■ **What to work on**: Look below for the line containing "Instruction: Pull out"; from there through the line containing "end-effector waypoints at", both lines included, please set down each line exactly and nothing else.

■ **Data to examine**:
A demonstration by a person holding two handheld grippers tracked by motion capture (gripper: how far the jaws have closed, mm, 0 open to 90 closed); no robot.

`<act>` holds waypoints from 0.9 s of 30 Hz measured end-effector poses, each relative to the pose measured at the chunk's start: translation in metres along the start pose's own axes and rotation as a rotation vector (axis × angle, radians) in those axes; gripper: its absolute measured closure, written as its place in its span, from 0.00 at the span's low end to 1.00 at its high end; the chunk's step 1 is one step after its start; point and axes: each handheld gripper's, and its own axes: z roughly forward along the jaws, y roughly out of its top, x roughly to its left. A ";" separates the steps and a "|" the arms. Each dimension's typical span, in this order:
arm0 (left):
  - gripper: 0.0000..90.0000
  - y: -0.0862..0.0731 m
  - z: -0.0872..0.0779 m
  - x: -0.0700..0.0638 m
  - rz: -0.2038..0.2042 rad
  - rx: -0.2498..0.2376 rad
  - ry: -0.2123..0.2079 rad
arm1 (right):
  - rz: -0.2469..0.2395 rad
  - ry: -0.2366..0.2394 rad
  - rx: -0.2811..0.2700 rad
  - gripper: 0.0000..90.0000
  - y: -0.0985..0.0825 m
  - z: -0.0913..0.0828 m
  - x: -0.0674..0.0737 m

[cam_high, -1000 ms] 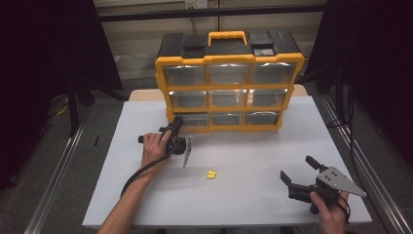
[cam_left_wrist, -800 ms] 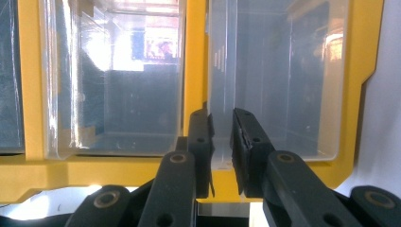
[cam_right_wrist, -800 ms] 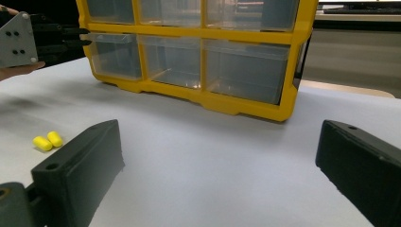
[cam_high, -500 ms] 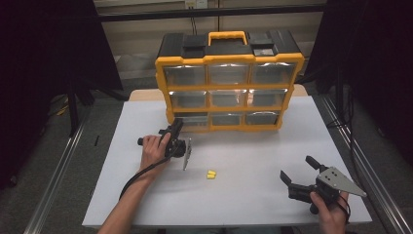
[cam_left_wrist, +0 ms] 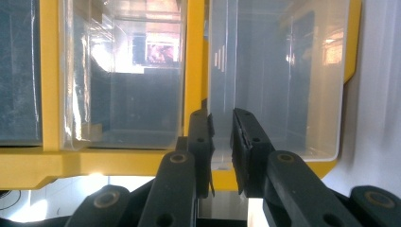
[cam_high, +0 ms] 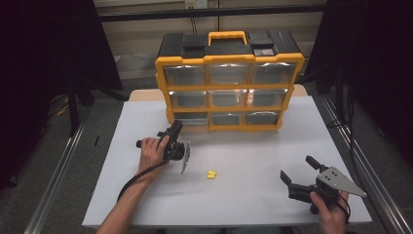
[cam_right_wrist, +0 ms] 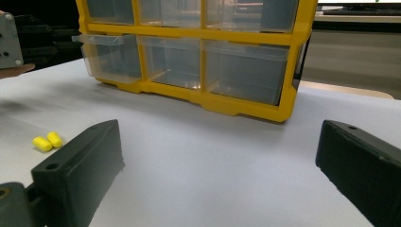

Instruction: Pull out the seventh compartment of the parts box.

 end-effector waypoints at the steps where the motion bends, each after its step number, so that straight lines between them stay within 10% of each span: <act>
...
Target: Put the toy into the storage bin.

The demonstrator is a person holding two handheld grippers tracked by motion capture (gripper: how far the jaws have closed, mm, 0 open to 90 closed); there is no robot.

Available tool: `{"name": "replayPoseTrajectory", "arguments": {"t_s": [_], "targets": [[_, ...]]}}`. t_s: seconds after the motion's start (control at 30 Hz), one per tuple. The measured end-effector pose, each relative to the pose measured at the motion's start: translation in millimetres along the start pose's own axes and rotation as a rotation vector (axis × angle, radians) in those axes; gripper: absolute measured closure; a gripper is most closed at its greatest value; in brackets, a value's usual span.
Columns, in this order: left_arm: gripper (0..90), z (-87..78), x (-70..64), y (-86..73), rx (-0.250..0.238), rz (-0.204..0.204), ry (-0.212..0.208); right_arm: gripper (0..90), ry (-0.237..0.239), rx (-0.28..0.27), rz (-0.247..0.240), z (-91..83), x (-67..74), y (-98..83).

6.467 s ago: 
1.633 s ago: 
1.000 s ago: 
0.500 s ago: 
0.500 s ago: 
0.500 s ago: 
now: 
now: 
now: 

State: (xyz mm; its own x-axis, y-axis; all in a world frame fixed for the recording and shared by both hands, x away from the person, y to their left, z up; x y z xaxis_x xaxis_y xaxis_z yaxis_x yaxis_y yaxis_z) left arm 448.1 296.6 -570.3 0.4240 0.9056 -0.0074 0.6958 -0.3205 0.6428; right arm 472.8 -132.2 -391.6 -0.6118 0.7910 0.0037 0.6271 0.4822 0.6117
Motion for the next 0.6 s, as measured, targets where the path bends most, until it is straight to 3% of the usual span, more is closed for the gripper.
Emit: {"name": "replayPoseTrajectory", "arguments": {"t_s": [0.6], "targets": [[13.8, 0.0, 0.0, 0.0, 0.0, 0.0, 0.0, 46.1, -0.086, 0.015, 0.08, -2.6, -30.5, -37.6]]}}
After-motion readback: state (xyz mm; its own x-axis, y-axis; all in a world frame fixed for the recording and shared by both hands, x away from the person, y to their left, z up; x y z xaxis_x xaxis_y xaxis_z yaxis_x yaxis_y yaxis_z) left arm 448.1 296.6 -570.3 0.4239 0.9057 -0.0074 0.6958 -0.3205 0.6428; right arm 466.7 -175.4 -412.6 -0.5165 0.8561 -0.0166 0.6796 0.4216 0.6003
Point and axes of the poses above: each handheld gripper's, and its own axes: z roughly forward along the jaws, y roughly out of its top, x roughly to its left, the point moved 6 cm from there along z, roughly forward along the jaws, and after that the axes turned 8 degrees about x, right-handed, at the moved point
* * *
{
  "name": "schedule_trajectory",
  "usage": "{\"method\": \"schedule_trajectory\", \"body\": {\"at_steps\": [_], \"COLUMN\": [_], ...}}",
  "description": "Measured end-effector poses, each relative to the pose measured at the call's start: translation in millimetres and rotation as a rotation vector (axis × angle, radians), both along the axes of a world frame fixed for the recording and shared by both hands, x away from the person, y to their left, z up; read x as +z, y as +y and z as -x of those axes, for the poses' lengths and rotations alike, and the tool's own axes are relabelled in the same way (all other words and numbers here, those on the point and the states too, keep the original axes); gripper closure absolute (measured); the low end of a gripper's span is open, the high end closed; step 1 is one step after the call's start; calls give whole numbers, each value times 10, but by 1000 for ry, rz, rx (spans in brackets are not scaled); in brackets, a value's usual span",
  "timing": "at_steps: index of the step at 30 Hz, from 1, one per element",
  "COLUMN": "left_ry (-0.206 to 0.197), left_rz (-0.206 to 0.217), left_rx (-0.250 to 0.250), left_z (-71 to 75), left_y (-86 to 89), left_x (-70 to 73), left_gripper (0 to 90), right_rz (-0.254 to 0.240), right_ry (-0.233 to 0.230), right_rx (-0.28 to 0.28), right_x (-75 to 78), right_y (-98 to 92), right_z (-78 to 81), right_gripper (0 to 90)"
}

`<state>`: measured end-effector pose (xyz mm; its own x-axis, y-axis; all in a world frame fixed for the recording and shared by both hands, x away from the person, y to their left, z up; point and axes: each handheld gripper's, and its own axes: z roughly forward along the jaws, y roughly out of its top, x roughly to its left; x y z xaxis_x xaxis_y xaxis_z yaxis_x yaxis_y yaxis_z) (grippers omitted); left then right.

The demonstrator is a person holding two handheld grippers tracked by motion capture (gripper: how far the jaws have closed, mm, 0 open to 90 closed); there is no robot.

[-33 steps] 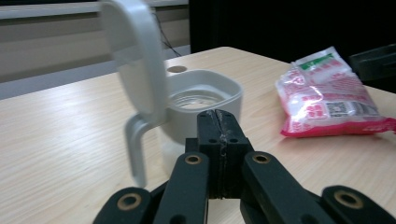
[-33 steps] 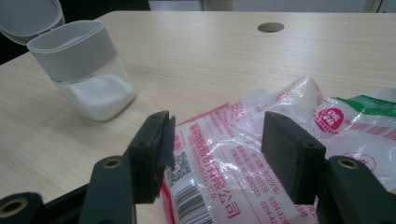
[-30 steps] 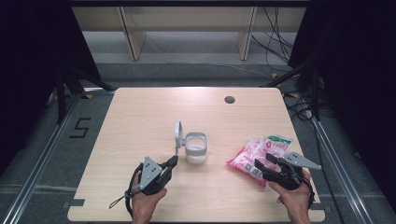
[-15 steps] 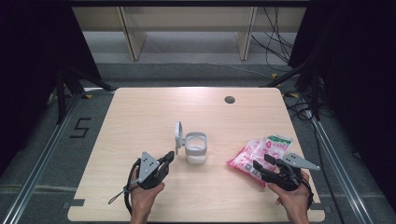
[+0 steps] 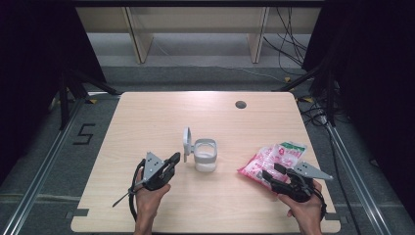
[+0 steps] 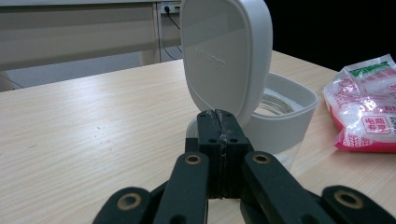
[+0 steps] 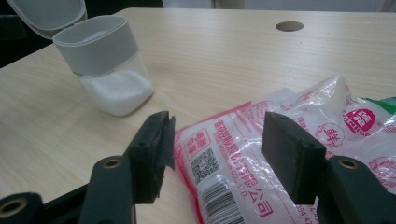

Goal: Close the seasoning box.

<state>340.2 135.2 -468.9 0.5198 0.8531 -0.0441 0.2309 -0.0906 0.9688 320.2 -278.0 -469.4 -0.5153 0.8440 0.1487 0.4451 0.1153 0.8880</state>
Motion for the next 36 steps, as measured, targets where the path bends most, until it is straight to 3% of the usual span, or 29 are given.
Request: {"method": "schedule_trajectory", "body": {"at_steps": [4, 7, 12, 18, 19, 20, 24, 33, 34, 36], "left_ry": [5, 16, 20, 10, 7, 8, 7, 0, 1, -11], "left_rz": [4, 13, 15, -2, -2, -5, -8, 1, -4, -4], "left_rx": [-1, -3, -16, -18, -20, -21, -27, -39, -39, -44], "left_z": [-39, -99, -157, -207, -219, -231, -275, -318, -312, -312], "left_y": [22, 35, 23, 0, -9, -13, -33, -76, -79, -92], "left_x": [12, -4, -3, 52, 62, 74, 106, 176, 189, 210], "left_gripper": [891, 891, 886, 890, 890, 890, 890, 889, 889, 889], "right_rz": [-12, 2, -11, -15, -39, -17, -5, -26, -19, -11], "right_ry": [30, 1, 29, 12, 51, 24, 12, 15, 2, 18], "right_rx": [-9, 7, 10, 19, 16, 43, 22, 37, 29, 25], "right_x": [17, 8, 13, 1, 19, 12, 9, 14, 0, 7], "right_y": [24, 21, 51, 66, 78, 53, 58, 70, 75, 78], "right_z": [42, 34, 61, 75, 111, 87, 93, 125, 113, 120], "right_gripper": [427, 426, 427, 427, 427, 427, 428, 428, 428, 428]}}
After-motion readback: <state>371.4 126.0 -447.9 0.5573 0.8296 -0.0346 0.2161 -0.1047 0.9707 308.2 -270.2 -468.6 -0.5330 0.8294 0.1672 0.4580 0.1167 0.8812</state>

■ **Your response**:
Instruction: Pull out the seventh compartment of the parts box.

 end-effector waypoints at the steps where the motion bends, each after its step number, so that straight lines between them stay within 10% of each span: <act>

The answer stands, and there is nothing more to add.